K, guys. Sorry, didn't know this was due at 1 until it was too late (my mistake), but if it means anything I was busy recoding an entire game to work in a newer engine, and pulled it off too. Excuses, excuses... Well, there's mine.
So, Auguste and Louis Lumiere, they're, like, bros, ya know? 'N their dad was making dough by makin' photography stuff, you know, for development and stuff, 'cuz it was really expensive and time-consuming and stuff back then. So then, they see Edison, and his, like, Kinetoscope, which was like a little peephole TV, ya know, but, like, more like a projector-flipbook thing, right?

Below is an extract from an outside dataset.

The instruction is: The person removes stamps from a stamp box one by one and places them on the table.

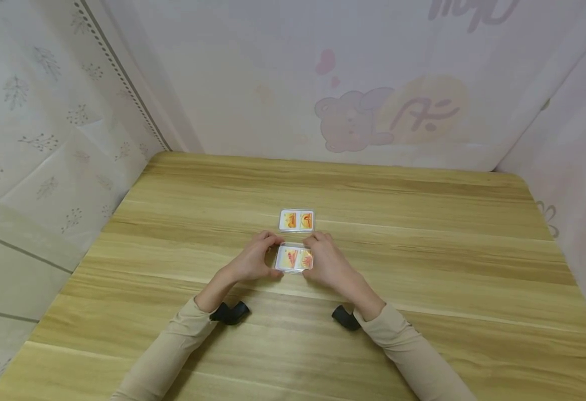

And Edison was making some real stacks sellin' em, ya know, but the Lumieres were like, but, it's, like, so lame, cuz it's so big and heavy and inconvenient, and you can only, like, watch it one person at a time, which really blows for, like, family occasions and stuff, or, like, anything with more than just you, ya know? So they built their own little movie machine, right, called the cinematographe, and had it all finished n' stuff by early 1895, and it was, like, a camera, printer, and projector all totally fused into one mega-movie machine, right? Because, at the time, right, such a thing was, like, crazy to most people, and they were all like, "WHOAH BROS! HELLA CRAY-CRAY!" But they were, like, smart, because they went and kept it all on the down-low until they had, like, a patent for it, so no one could steal it. But they weren't done inventing, right? So they, like, had made a lot of really cool, revolutionary stuff, and would make more. Like, in 1907, they showcased Autochrome coloring, which, like, used transparent colored grains to filter color, so it was, like, a colored transparency.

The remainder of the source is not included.